* Task instructions *
Every line from the one containing "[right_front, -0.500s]" through the end of the listing below must be given again exactly, and nothing else; exclude pictures.

* Supplied information *

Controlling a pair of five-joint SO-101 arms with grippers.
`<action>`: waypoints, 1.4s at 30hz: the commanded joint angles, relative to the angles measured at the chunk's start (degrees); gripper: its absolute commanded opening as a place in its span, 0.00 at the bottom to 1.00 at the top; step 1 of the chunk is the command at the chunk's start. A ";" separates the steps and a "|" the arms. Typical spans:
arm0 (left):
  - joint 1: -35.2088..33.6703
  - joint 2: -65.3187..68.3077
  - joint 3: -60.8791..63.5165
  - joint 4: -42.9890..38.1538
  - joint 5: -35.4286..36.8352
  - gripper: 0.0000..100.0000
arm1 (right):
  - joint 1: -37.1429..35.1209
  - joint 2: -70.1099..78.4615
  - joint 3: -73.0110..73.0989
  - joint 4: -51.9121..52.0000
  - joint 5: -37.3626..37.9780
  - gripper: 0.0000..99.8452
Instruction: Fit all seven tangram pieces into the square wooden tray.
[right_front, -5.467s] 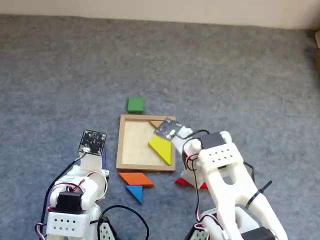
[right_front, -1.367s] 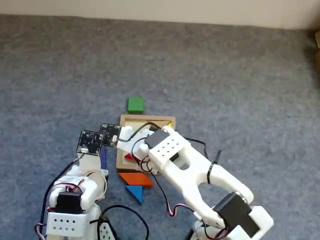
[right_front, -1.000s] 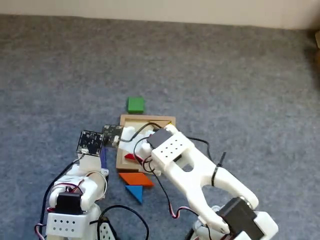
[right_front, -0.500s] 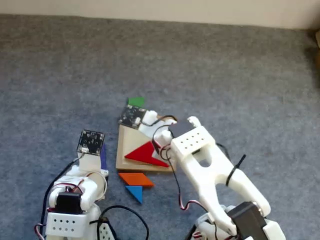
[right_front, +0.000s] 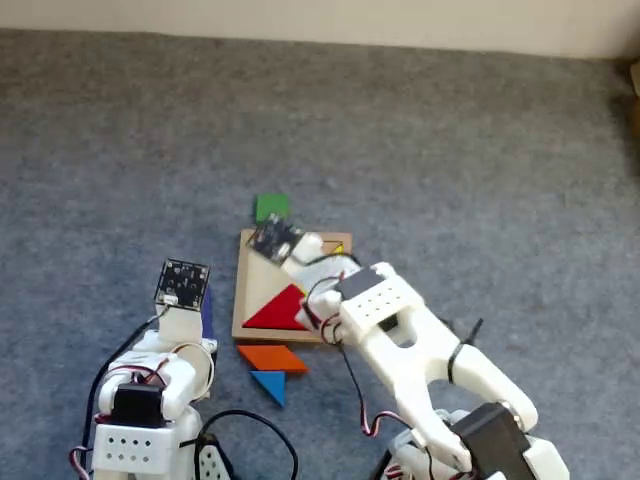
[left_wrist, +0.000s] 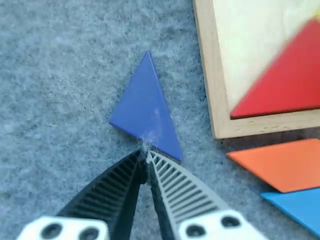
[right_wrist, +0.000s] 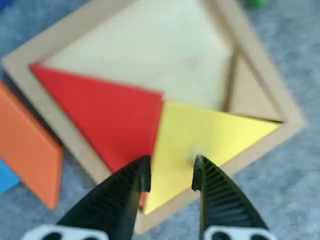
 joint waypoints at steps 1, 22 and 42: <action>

* Finished exercise *
[right_front, -0.500s] 
[right_front, +0.000s] 
[left_wrist, +0.000s] 
[right_wrist, +0.000s] 
 joint waypoints at steps 1, 22 and 42: <action>

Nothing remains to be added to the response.